• **GOAL OF THE EXERCISE**:
Please return the lines of the data that contain "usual".

• **SOURCE MATERIAL**:
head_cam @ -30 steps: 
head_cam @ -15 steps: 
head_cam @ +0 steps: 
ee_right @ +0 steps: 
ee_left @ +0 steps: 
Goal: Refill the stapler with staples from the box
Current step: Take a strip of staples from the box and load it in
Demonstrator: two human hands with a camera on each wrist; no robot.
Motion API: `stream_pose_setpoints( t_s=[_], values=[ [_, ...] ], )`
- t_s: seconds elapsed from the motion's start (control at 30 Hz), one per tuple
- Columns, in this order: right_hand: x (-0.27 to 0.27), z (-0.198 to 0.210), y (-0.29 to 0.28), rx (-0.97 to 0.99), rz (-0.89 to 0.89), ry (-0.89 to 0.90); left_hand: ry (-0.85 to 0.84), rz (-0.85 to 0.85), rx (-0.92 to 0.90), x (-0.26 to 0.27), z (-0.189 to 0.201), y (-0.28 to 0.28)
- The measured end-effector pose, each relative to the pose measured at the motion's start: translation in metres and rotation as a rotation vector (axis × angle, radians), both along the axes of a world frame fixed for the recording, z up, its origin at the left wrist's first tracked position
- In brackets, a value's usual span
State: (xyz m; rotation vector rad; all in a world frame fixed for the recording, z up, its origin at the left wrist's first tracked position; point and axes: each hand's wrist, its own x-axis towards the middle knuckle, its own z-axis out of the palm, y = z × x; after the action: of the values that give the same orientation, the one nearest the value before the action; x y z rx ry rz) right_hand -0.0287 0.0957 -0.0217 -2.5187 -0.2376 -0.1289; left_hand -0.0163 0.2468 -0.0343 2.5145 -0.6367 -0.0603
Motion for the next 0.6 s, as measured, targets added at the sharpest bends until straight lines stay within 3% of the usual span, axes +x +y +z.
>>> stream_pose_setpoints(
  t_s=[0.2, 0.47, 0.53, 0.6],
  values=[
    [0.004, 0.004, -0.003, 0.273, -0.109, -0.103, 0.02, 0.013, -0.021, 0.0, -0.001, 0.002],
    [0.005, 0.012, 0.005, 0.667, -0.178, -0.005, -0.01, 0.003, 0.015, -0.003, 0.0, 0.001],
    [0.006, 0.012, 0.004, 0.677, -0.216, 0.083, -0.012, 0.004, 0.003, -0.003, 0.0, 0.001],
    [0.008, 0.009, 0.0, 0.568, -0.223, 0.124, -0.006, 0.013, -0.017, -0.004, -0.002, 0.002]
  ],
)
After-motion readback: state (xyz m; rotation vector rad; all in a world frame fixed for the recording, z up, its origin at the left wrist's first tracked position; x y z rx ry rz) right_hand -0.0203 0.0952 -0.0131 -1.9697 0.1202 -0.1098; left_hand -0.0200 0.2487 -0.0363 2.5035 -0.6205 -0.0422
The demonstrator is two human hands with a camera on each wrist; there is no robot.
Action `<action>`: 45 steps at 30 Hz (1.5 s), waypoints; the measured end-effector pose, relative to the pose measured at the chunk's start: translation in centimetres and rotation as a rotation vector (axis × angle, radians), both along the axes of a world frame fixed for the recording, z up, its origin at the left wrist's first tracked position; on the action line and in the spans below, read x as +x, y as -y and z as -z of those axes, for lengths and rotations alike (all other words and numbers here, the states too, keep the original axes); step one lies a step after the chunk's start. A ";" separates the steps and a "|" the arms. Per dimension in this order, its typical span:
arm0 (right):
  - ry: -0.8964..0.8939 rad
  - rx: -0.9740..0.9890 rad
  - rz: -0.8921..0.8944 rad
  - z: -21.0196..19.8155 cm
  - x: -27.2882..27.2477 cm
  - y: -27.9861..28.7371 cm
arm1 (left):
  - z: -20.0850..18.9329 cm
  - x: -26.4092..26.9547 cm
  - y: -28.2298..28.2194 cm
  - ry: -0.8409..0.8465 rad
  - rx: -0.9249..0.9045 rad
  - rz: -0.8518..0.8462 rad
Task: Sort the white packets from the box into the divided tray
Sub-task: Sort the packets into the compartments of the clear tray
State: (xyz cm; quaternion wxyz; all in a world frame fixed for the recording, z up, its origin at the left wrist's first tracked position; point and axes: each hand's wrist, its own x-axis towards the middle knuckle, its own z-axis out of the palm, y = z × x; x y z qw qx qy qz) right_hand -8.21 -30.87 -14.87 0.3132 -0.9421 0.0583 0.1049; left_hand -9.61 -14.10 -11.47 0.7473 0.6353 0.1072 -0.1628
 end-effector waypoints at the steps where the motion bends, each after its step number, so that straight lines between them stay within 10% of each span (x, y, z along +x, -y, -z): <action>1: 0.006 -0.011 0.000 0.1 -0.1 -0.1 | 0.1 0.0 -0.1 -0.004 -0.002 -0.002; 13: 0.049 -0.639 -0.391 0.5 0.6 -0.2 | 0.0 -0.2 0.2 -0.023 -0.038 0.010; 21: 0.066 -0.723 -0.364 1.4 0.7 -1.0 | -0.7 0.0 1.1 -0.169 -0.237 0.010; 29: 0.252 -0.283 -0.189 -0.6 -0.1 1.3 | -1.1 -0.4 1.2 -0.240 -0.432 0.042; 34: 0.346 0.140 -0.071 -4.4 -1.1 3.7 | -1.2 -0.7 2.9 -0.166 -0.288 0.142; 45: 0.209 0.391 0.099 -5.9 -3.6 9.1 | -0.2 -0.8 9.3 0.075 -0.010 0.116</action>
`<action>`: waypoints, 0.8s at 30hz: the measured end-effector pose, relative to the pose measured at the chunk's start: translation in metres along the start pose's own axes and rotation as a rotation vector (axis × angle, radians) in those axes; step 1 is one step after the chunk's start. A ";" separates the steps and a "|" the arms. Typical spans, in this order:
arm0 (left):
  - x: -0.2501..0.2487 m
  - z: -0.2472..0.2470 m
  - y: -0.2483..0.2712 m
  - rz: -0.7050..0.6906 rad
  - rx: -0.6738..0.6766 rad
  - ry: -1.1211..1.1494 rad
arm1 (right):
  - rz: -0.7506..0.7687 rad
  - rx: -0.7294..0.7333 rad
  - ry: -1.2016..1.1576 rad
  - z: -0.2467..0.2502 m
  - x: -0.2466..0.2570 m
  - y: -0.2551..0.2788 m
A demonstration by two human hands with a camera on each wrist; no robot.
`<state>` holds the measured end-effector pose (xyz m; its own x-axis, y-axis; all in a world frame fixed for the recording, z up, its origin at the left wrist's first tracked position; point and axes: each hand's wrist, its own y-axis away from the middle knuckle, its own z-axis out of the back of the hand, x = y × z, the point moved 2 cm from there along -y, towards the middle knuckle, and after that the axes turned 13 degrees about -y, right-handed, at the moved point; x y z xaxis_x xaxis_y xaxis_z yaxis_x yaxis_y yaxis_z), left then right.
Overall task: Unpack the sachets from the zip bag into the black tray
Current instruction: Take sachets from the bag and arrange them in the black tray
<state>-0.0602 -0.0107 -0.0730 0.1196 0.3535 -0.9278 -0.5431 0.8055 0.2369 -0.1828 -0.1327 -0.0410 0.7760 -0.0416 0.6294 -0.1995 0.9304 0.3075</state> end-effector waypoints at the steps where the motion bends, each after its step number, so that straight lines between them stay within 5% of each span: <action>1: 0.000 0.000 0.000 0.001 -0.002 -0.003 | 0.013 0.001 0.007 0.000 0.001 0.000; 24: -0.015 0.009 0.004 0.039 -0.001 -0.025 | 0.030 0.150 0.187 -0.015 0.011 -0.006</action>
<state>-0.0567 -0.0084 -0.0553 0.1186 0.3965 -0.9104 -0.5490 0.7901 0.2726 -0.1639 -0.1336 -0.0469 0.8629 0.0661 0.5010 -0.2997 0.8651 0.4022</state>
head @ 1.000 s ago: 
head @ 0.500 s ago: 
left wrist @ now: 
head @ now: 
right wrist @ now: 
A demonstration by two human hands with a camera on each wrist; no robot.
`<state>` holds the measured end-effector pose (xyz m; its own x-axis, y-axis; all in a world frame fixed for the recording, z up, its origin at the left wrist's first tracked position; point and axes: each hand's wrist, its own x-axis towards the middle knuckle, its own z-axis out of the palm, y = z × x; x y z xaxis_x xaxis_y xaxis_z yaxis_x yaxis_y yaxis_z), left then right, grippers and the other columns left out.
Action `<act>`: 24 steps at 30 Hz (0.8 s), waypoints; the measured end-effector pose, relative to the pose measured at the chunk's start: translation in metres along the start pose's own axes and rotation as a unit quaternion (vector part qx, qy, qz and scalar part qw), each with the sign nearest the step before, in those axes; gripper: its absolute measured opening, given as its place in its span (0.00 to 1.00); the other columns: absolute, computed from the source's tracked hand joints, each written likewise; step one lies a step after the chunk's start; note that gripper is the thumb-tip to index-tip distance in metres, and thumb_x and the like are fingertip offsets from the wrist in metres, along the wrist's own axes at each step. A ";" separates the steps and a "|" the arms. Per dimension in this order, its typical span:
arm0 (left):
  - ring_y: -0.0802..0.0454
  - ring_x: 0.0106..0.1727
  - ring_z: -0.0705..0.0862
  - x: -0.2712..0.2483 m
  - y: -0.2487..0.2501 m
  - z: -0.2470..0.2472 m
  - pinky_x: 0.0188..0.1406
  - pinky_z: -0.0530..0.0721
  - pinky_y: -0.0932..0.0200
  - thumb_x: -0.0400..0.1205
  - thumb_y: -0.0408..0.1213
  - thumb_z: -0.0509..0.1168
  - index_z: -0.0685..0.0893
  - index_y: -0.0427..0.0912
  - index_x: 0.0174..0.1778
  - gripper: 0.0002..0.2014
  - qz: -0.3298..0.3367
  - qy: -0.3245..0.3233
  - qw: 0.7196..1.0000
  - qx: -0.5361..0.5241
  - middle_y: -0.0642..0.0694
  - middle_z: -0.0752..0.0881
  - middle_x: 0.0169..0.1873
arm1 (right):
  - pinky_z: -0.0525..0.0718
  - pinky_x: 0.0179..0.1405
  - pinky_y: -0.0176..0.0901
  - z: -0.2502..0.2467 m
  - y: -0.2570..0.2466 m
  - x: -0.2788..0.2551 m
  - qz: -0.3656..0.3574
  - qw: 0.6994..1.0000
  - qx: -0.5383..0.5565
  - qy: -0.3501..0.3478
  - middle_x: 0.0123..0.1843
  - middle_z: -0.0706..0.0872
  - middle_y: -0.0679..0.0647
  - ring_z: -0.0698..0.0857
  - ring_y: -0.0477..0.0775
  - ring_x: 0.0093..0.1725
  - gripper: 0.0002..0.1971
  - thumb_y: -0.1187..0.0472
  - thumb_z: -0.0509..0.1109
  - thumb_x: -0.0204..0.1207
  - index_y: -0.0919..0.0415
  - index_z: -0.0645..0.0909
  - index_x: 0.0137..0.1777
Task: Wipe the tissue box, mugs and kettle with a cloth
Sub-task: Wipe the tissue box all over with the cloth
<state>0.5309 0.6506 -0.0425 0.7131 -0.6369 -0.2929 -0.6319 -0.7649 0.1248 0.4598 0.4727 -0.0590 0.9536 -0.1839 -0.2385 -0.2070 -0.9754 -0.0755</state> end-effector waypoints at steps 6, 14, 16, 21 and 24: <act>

• **ANSWER BELOW**:
- In brackets, a value's usual span
Motion for the next 0.6 s, as measured, targets added at the sharpest bends until straight lines stay within 3% of the usual span, axes +x +y +z.

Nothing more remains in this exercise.